- Sept Coeurs d'Arran - Seconde partie
- 4
- Gallié, Mathieu
- Sorel, Guillaume
- Sorel, Guillaume
- Delcourt
- 05/2005
- 2-84789-771-2
- 72
- 7206 fois
La 1ère partie des Sept cœurs d’Arran avait donné l’occasion de mettre en avant toutes les qualités de cette série forte d’une ambiance et d’une part de mystère plus épaisse qu’une brume matinale sur les côtes écossaises. Cette caractéristique qui constitue le cachet de ces aventures a eu tôt fait de diviser les lecteurs en deux clans. D’un côté, ceux qui sont las des intrigues transparentes élucidées en deux coups cuillères à pot et qui sont enclins à privilégier les longs écheveaux, peu importe s’il paraissent hermétiques au premier abord.

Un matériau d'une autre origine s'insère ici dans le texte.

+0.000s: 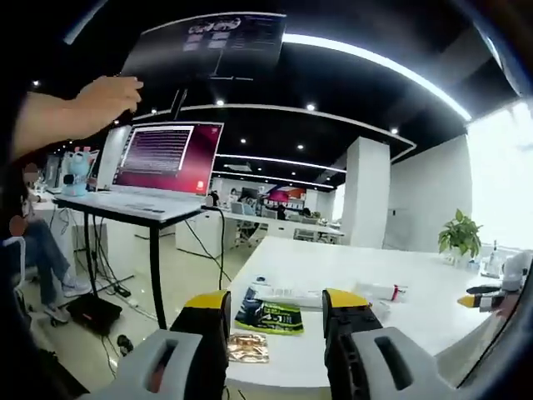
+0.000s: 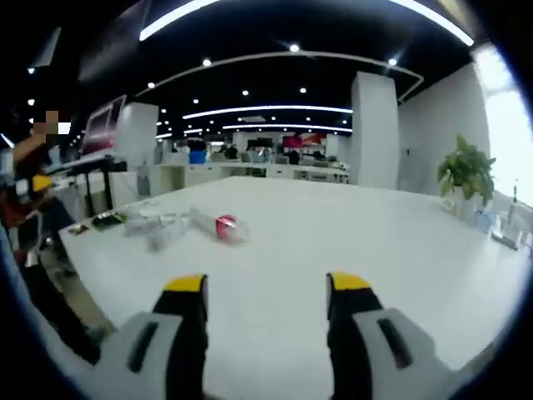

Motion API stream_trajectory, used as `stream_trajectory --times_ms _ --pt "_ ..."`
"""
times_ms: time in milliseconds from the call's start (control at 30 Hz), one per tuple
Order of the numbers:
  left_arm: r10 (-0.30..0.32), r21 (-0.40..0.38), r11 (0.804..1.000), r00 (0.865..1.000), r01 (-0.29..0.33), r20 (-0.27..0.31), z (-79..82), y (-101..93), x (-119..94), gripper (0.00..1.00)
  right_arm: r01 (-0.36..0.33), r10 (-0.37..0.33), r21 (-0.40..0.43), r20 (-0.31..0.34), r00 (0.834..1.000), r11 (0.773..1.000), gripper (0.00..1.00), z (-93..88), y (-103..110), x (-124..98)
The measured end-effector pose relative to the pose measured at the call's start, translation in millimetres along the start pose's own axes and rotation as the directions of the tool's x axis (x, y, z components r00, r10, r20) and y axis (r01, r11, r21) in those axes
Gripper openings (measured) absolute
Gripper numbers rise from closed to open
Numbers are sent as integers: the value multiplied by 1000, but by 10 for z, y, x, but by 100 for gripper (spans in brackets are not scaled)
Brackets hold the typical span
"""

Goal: Arrange the skincare products in the storage area until every visible bottle or jar stands upright without overlapping.

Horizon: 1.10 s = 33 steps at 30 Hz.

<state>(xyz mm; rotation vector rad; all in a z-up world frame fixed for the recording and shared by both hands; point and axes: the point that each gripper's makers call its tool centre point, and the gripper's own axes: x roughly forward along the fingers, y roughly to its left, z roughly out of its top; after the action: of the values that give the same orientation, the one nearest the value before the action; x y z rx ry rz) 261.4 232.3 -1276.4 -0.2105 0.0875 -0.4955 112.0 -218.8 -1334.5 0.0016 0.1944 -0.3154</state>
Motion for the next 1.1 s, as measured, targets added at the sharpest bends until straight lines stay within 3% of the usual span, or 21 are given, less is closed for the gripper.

De l’autre, ceux pour qui un rythme lent, le mystère qui s’ajoute toujours au mystère et l’alibi du recours à d’impénétrables voix mystiques sont finalement des artifices pour masquer une certaine confusion et excuser la tentation de sombrer dans l’exercice de style.
Force est de reconnaître que cette 2ème partie apporte de l’eau au moulin des détracteurs des péripéties du Docteur Woodcock. Passons sur le fait qu’on puisse se lasser de subir son long martyr, la connaissance semblant réclamer ce tribut de souffrances physiques. Ce qui gène surtout c’est cette sensation d’être réduit à être le spectateur d’un lever partiel des zones d’ombre laissées au cours des tomes précédents, sans pouvoir dénouer soi-même le moindre petit fil. Paradoxalement, alors que l’on avait la faiblesse d’être indulgent lorsque le dénouement de L’œil Fé se contentait d’être opaque, on peut céder à l’agacement si, tome après tome, il est nécessaire de reprendre minutieusement les faits précédents pour tenter de les montrer sous un nouvel angle plus éclairant. La dernière partie, loin d’être pimentée par le voile levé sur l’identité réelle d’un des personnages, est tellement statique et finalement avare en faits nouveaux qu’elle n’est pas sauvée par les illustrations d’un Guillaume Sorel en roue libre. Sur le point de rendre les armes, le lecteur risque alors de se réfugier dans une passivité totale et se contenter de la contemplation de ces tableaux.
« Il te reste des choses à apprendre, Algernon… (…) et je te laisse moi-même avec nombre d’énigmes en suspens ». Dont acte. Mais à trop vouloir marcher hors des sentiers battus et à se raccrocher aux branches le moment venu, on risque de perdre une partie du troupeau qui, au fil du temps, ne confondra plus lièvre des Highlands et Lapin blanc.